There are some limitations in our present study. One is that the mechanism under the contradictory expression of Wnt5a mRNA and protein expression remains unclear. Since our study focused more on the function of Wnt5a protein, more researches concerned on the regulation of transcription and translation are needed in the future. Another one is that the Wnt5a-knockout mice model is deserved to be the most accurate experimental tool to investigate its function. Unfortunately, homozygous Wnt5a-knockout mice exhibit perinatal lethality, due to developmental defects [43] and mice with Wnt5a-siRNA may not be blocked in liver Wnt5a protein expression, as suggested by our above results. Therefore, we selected Box5, stated as a Wnt5a antagonist, to inhibit Wnt5a protein in mice. If the more insight of Wnt5a is further determined, conditional Wnt5a-konck out mice model may be the best option in future researches.
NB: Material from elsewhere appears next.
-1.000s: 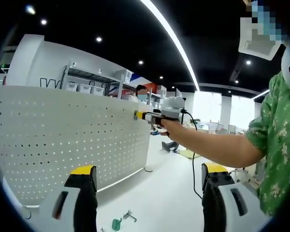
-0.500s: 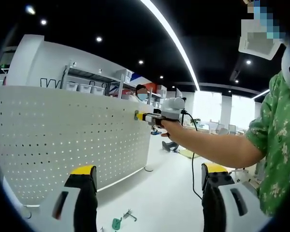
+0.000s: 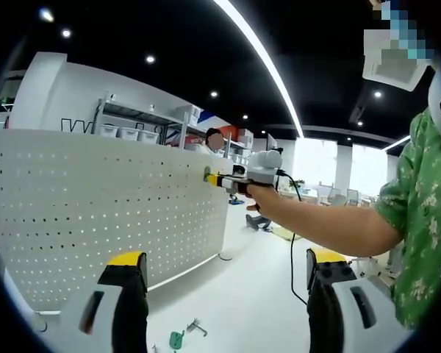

In conclusion, our findings provide strong evidence that aberrant Wnt5a/JNK signaling mediated massive hepatocellular necrosis and apoptosis, increased serum ALT and AST, and elevated inflammatory cytokines expression in D-Gal/LPS-induced ALF mice. Box5, as wnt5a antagonist could efficiently abolish these mediations and eventually improved the outcomes of D-Gal/LPS-induced ALF mice. Moreover, Wnt5a, expressed primarily on liver macrophages, was demonstrated to induce the activation of THP-1 macrophages in a JNK-dependent manner, which were also reversed by Box5. Overall, our results supported that Wnt5a/JNK signaling was involved in the development of ALF, partly via the regulation of macrophages and Box5 may be a potential effective agent for the treatment of ALF.